As promised, this month we’re continuing our discussion of play, focusing on how to use healthy play as an effective training tool. For the October Behavior of the Month, we reviewed how to recognize common characteristics of healthy play and how to use those observations to determine if an interaction is healthy and playful or uncomfortable and potentially dangerous. The common pro-social behaviors that we outlined included play bows (these are especially common with unfamiliar playmates); pauses; exaggerated and lateral movements; open mouths (part of what is often called play face); low loose tails; and self-handicapping (toning down the intensity and style of play).

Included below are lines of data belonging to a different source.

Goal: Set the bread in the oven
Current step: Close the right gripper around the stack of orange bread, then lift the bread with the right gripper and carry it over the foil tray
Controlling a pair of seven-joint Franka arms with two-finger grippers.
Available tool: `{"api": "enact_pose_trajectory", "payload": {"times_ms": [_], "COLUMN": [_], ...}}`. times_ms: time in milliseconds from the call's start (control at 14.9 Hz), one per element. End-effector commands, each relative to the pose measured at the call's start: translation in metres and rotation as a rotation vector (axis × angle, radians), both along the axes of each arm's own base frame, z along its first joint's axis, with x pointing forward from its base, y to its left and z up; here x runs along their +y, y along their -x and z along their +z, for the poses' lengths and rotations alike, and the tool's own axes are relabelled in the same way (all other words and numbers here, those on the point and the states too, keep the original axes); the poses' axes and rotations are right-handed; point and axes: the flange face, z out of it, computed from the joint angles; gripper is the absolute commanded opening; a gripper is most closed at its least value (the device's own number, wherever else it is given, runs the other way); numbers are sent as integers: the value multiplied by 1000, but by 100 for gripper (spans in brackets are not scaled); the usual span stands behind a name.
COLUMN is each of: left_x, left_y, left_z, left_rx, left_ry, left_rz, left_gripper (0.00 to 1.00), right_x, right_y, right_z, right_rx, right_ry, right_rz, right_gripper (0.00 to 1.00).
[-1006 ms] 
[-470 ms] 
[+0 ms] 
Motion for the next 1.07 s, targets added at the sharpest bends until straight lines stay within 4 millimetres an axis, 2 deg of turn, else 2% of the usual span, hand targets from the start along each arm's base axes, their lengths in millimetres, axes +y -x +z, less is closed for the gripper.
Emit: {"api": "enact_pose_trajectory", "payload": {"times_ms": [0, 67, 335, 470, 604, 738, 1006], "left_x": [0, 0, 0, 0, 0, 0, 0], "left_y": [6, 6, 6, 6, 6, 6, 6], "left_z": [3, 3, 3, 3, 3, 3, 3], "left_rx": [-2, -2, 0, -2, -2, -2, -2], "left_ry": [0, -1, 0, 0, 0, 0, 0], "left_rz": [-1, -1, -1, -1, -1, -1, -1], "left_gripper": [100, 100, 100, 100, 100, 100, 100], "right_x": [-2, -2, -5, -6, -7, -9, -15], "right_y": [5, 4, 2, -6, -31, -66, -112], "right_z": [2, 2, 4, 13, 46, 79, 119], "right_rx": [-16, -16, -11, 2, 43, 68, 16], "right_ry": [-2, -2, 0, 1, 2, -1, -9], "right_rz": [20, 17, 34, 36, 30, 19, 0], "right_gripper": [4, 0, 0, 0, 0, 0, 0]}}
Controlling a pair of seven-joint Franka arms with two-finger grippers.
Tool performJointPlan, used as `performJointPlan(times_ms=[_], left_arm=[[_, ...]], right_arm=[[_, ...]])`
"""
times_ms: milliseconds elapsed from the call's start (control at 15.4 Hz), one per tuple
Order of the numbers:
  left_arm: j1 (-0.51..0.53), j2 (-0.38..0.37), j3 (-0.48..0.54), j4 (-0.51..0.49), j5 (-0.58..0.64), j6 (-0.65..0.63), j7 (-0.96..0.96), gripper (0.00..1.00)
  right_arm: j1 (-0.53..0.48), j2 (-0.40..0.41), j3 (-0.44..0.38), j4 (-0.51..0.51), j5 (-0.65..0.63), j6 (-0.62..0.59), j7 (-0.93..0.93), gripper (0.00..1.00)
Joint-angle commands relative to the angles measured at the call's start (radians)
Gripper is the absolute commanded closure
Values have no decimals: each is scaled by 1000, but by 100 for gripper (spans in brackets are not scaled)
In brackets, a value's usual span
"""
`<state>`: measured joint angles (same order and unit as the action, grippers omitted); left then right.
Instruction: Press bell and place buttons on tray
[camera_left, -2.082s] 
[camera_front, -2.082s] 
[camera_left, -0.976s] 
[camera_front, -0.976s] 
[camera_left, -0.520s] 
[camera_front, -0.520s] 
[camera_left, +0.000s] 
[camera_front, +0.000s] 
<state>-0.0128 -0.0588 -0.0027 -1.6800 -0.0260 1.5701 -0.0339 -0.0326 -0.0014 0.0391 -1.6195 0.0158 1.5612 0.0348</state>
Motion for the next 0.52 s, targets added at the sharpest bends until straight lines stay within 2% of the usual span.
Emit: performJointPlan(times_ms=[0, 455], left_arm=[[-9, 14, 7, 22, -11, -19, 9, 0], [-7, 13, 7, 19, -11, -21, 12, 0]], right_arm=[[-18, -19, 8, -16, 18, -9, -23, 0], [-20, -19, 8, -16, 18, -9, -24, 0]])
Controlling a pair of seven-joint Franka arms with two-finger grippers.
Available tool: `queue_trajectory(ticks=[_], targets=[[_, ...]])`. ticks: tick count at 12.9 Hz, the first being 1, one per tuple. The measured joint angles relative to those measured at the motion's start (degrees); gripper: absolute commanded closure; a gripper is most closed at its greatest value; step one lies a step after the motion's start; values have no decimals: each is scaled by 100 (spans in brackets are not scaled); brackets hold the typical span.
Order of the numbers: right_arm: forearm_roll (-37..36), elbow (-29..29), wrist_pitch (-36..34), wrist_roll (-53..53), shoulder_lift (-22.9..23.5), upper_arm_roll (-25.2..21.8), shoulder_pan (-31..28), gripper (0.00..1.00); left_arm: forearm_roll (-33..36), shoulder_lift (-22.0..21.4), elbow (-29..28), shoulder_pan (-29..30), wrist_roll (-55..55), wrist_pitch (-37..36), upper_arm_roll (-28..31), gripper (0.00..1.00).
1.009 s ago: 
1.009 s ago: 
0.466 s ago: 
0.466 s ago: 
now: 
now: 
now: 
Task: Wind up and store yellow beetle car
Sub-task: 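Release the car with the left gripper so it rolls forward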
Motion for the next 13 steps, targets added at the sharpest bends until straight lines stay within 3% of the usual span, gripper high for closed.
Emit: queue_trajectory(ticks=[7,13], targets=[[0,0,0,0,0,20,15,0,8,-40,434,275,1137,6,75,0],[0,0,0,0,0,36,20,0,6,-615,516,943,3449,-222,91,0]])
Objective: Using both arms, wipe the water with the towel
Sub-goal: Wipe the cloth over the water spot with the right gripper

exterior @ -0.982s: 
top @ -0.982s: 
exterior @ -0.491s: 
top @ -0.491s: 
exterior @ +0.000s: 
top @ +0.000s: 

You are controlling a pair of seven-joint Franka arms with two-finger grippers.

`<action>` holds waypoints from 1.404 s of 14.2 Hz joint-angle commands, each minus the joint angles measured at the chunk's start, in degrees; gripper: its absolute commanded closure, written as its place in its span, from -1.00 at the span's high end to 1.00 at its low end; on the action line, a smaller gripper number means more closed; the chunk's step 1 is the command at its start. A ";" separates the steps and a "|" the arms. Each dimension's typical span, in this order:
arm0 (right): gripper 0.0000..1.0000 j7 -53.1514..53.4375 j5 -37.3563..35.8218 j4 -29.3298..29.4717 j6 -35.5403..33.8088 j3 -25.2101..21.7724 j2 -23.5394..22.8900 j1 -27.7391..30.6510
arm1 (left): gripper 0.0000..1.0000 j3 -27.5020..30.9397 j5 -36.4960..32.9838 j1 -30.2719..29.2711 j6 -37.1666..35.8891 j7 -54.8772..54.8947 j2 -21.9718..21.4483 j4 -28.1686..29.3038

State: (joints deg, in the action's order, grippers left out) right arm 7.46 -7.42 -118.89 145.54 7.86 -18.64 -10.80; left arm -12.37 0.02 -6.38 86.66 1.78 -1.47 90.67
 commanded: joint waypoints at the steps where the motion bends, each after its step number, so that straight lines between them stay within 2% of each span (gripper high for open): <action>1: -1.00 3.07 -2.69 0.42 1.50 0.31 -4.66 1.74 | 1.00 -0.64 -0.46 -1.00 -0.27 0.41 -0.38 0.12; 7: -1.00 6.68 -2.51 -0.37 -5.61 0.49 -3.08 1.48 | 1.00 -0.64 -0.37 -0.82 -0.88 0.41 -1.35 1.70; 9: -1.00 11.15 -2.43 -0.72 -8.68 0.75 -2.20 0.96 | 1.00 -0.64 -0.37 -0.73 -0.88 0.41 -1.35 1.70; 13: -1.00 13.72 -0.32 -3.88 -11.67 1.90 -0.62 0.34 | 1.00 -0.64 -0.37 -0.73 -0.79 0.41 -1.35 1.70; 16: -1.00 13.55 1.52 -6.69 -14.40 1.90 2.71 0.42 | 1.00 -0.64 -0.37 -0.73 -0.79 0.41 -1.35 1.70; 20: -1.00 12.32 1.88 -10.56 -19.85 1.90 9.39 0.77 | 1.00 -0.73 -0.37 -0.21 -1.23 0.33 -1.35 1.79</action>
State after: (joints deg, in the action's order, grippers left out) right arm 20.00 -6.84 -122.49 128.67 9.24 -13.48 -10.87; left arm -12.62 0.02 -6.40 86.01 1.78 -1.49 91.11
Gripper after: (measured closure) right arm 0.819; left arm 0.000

Now that you’ve had a chance to observe these behaviors in your own dogs, we want to describe how to use appropriate play as a training tool. During Doggy Business play groups we use play as reinforcement in several ways. The first is to teach dogs successful ways of interacting with members of their own species. Proper socialization provides dogs with outlets to interact with other dogs in ways that reinforce appropriate species-specific behaviors (including greetings and pro-social interactions), gives dogs an opportunity for physical exercise and mental stimulation, and decreases stress. The end result is a healthier, happier dog that can greet and interact with other dogs without causing undue stress, anxiety, or aggression.
We also use continued access to social interaction and play as reinforcement for basic skills such as coming when called. Often when we use play and social interaction as reinforcement for basic manners we are exploiting the Premack Principle. This principle is discussed in detail by Leslie McDevitt in her book, Control Unleashed. According to McDevitt, this principle states that, “what the dog wants to do, can be used to reinforce what you want the dog to do.” A common example for humans is – eat your veggies and then you can have your desert! For the dogs in our play groups, we often interrupt play by calling the dog to us, having them sit, and then saying “go play.” They get to run back into the group and continue play.
This routine results in two great consequences. First, encouraging a dog to return to play after coming to you will reinforce the recall (coming to us), therefore making the recall even more likely to happen the next time we call the dog. Second, interrupting play to get a dog’s attention and then allowing the dog to return to play reinforces the behaviors the dog was engaging in before the interruption occurred. In other words, interrupting polite play between two dogs and then letting the dogs return to play reinforces their polite play behaviors, as well as reinforcing the orientation and attention to the trainer. Awesome! It is an amazingly effective technique to teach dogs that tuning into us actually results in getting to do the things they want to do more often.